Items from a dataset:
━━━━━━
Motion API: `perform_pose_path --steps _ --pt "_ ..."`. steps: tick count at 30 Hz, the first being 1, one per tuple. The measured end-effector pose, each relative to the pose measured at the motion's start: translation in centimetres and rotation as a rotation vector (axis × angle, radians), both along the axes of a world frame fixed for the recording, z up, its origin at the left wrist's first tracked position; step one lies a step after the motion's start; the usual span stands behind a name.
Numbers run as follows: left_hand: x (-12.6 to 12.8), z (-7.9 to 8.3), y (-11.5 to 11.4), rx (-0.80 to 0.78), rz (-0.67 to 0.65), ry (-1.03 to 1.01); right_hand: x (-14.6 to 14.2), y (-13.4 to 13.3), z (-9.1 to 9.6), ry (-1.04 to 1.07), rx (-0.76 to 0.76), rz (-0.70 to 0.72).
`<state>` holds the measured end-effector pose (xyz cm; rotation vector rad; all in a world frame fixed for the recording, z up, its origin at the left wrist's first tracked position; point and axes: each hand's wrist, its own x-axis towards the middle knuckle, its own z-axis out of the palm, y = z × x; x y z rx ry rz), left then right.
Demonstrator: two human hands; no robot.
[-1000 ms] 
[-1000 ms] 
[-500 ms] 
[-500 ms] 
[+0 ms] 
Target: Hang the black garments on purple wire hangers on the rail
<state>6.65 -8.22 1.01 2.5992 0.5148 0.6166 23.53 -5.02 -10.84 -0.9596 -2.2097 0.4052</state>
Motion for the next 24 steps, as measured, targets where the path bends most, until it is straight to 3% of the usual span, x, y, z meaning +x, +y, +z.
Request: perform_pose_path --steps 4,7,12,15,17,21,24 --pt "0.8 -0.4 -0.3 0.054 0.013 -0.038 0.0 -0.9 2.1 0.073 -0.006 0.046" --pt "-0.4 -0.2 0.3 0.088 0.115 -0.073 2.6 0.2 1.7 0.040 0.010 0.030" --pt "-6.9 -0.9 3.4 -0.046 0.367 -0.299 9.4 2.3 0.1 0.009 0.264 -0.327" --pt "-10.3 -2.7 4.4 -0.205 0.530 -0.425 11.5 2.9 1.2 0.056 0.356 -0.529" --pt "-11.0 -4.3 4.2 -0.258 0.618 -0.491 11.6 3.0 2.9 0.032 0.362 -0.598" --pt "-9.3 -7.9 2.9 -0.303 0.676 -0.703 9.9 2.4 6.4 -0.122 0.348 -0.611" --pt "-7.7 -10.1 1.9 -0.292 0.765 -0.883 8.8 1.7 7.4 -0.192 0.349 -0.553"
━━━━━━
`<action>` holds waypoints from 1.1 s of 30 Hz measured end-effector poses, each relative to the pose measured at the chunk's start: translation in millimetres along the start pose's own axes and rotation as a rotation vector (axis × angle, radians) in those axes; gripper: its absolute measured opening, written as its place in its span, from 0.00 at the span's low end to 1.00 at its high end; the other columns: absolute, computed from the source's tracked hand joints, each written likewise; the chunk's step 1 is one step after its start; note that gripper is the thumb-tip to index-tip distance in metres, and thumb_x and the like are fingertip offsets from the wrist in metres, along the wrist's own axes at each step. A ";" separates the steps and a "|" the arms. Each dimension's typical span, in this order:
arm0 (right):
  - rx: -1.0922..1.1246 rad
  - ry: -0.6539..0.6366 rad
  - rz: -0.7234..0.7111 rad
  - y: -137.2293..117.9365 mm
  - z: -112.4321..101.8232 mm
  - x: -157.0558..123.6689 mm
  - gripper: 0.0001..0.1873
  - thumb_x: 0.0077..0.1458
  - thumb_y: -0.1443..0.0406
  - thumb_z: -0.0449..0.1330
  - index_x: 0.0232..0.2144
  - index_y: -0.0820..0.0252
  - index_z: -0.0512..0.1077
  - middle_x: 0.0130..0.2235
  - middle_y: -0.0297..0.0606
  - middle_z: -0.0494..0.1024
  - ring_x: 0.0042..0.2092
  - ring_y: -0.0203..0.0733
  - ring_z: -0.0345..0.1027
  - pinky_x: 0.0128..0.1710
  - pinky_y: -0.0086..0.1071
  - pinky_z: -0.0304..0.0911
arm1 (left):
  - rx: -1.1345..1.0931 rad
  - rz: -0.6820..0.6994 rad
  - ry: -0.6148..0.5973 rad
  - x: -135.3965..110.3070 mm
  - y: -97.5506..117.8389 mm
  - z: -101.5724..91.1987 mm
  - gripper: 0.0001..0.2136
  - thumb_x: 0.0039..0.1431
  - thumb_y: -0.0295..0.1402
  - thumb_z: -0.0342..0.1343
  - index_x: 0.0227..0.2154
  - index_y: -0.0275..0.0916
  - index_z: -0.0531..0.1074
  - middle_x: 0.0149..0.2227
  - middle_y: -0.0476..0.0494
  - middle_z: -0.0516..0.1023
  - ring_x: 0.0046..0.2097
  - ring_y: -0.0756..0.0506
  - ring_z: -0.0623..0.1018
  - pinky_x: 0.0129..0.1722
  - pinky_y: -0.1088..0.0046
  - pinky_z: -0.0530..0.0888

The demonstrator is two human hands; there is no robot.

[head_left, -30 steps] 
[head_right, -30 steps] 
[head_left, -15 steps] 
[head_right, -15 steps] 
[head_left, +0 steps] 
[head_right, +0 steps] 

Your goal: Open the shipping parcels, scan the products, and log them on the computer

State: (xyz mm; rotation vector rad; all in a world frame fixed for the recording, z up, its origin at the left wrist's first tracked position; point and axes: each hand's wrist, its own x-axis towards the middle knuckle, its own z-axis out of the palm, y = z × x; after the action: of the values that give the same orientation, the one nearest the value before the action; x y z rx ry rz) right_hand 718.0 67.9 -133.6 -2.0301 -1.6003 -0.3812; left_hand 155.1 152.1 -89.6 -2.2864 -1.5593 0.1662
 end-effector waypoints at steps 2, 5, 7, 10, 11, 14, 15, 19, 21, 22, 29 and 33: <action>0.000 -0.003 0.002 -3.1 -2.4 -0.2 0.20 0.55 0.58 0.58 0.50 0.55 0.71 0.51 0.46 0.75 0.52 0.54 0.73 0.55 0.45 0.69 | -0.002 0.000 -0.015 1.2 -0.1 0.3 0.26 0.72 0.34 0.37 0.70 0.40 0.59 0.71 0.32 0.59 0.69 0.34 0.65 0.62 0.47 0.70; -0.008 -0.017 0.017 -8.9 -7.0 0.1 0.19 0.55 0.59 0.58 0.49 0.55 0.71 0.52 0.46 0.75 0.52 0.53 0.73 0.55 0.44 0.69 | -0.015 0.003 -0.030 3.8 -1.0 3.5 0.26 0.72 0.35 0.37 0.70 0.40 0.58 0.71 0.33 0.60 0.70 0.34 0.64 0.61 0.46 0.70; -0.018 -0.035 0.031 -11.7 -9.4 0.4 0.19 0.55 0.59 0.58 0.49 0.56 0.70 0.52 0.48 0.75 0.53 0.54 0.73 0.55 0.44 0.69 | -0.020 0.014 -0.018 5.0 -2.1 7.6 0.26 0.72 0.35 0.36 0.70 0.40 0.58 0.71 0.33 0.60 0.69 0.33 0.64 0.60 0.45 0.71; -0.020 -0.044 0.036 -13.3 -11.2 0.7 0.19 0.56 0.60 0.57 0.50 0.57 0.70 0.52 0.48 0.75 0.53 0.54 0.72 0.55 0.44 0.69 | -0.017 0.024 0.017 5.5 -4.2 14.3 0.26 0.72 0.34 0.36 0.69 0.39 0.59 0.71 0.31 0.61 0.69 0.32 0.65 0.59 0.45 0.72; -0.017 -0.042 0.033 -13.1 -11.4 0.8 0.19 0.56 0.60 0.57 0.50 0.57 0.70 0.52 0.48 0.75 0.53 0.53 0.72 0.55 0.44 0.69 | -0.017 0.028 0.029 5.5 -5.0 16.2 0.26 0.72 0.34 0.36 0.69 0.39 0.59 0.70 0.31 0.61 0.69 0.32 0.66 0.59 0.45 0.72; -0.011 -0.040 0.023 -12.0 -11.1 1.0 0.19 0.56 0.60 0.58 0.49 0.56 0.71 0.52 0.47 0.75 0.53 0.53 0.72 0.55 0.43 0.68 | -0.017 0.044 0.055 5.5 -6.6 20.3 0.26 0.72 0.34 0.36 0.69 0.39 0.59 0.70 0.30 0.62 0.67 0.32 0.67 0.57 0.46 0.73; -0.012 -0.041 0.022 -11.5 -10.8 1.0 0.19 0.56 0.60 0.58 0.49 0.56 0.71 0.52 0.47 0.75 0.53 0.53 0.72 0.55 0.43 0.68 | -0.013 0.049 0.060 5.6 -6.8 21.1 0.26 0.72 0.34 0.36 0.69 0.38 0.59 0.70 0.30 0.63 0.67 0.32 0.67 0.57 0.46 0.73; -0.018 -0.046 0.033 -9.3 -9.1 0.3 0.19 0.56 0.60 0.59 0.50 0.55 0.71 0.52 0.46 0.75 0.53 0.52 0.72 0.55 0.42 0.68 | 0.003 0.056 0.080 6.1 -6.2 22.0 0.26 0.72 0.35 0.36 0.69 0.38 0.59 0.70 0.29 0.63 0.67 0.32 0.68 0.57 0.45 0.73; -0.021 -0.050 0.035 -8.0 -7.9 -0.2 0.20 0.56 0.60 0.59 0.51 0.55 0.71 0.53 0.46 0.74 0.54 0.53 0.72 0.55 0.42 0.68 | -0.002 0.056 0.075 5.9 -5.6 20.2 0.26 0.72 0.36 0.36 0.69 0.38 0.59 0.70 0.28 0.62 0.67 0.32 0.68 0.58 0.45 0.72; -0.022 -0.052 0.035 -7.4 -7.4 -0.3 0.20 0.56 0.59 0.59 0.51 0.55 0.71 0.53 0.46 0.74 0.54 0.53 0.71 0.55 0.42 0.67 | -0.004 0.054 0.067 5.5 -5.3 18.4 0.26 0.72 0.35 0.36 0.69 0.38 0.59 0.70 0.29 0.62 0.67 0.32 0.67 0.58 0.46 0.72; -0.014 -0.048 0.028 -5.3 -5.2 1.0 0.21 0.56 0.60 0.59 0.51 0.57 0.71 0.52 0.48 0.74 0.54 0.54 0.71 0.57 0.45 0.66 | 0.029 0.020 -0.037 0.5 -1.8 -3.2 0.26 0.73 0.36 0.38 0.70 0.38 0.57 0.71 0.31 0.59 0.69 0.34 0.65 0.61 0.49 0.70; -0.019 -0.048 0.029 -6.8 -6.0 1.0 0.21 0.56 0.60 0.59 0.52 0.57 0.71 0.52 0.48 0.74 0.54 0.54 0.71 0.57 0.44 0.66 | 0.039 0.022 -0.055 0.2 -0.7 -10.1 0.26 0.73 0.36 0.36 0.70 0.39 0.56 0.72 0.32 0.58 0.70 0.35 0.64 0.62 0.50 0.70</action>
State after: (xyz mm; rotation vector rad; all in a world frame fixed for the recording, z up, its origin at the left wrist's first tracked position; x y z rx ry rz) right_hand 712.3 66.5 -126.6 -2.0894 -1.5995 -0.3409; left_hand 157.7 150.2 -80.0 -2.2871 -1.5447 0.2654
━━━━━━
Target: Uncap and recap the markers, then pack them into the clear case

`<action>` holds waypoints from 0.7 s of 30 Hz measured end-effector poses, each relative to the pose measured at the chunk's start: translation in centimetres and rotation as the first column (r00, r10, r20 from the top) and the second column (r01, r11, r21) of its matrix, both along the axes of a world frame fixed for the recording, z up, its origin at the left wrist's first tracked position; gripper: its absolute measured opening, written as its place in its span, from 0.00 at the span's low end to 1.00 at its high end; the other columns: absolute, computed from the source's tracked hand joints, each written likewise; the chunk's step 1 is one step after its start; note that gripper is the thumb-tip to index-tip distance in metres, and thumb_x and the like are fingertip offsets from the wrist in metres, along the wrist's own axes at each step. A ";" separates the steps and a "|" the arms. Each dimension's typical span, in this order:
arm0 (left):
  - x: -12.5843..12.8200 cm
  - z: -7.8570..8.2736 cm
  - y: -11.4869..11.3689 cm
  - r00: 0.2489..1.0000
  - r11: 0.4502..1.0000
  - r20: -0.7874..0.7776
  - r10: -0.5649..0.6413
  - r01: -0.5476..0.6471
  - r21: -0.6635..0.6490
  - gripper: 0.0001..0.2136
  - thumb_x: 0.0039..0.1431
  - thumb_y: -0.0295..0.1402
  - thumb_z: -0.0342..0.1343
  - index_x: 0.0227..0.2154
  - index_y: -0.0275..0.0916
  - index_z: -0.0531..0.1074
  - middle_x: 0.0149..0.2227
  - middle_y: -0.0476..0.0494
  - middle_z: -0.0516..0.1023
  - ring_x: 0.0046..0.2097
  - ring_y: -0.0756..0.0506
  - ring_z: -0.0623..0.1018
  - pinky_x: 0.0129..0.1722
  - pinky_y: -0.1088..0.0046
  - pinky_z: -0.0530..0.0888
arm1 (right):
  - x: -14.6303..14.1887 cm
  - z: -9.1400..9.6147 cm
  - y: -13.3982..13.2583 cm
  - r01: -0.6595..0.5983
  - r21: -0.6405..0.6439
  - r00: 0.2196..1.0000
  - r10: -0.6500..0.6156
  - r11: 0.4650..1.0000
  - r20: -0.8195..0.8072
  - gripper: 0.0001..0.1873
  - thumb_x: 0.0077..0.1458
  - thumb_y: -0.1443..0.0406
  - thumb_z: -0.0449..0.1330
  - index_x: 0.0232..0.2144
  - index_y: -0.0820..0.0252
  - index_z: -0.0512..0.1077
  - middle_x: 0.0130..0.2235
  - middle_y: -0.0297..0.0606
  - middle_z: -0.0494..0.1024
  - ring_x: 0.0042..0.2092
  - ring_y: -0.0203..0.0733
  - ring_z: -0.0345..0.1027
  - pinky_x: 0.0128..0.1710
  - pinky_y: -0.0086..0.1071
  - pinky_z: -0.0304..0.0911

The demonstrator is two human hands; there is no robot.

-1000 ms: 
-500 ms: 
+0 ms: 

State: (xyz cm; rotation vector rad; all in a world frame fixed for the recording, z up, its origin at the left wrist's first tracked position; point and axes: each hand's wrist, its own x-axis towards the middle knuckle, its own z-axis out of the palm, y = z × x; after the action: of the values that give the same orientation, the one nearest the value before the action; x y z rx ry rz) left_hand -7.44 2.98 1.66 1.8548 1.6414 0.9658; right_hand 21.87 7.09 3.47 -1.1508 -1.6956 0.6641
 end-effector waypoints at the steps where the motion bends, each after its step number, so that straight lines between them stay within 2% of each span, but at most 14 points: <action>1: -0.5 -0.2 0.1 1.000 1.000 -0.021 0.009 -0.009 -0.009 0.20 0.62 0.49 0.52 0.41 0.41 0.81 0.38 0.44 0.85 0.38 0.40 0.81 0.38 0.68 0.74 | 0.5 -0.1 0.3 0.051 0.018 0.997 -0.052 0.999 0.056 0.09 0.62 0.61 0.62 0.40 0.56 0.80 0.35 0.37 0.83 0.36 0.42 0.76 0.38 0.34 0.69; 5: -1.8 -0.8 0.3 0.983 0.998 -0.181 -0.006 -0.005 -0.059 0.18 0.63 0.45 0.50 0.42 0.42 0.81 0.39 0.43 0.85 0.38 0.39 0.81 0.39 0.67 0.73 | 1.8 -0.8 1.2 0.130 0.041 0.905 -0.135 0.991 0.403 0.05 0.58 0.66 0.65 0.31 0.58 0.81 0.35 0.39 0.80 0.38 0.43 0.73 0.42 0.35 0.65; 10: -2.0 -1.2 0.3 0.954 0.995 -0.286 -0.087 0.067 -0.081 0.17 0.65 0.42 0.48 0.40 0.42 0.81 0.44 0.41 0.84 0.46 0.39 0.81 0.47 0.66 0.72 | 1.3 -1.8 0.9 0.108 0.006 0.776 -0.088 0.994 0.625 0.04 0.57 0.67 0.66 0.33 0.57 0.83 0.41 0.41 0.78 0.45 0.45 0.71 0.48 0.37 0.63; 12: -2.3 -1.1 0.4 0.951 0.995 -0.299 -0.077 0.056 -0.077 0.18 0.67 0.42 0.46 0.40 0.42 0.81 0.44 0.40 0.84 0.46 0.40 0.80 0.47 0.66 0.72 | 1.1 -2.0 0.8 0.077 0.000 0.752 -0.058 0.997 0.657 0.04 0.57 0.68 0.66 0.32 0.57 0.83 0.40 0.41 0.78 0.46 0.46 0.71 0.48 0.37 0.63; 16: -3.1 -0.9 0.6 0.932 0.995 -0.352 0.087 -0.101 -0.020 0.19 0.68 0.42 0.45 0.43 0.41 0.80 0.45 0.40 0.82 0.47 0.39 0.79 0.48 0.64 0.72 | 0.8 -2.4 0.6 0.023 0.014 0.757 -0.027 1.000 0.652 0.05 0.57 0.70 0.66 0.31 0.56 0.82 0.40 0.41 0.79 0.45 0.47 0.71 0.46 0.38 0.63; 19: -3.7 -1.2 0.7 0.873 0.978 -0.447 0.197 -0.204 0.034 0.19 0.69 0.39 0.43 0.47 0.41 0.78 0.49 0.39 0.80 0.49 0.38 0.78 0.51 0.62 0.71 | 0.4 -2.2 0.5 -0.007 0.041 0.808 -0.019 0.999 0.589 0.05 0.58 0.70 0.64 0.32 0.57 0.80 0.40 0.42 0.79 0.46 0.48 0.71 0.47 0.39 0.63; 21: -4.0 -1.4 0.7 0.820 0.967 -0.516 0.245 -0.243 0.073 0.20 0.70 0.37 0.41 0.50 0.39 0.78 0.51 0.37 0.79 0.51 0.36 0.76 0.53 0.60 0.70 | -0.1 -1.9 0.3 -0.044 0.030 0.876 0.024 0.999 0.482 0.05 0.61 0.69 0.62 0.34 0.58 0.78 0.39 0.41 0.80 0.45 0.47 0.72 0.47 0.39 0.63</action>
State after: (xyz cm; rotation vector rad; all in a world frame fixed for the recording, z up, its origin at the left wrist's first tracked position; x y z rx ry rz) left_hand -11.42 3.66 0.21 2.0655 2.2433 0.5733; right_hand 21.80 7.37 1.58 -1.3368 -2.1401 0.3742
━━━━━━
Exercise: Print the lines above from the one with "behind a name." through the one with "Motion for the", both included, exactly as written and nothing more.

Response:
Motion API: `perform_pose_path --steps _ --pt "_ ..."`. steps: tick count at 30 Hz, the first being 1, one per tuple. The measured end-effector pose, each relative to the pose measured at the motion's start: translation in centimetres and rotation as a rotation vector (axis × angle, radians), both along the axes of a world frame fixed for the recording, z up, its origin at the left wrist's first tracked position; step one lies a step after the motion's start; the usual span stands behind a name.
Numbers run as follows: left_hand: x (-12.6 to 12.8), z (-7.9 to 8.3), y (-11.5 to 11.4), rx (-0.80 to 0.78), rz (-0.67 to 0.65), ry (-1.03 to 1.01); right_hand: x (-14.6 to 14.2), y (-13.4 to 13.3), z (-9.1 to 9.6), ry (-1.04 to 1.07), rx (-0.76 to 0.76), rz (-0.70 to 0.72).
`<state>` holds the measured end-effector pose (xyz cm; rotation vector rad; all in a world frame fixed for the recording, z up, its origin at the left wrist's first tracked position; point and axes: each hand's wrist, its own x-axis towards the middle knuckle, its own z-axis out of the palm, y = z × x; x y z rx ry rz), left then right.
Demonstrator: two human hands; no robot.
[-1000 ms] 
[-1000 ms] 
[-500 ms] 
[-500 ms] 
[+0 ms] 
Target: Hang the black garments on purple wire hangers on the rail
<state>6.65 -8.22 1.01 2.5992 0.5148 0.6166 23.53 -5.02 -10.84 -0.9596 -2.2097 0.4052</state>
Motion for the next 24 steps, as measured, targets where the path bends most, until it is straight to 3% of the usual span, x, y, z meaning +x, +y, +z.

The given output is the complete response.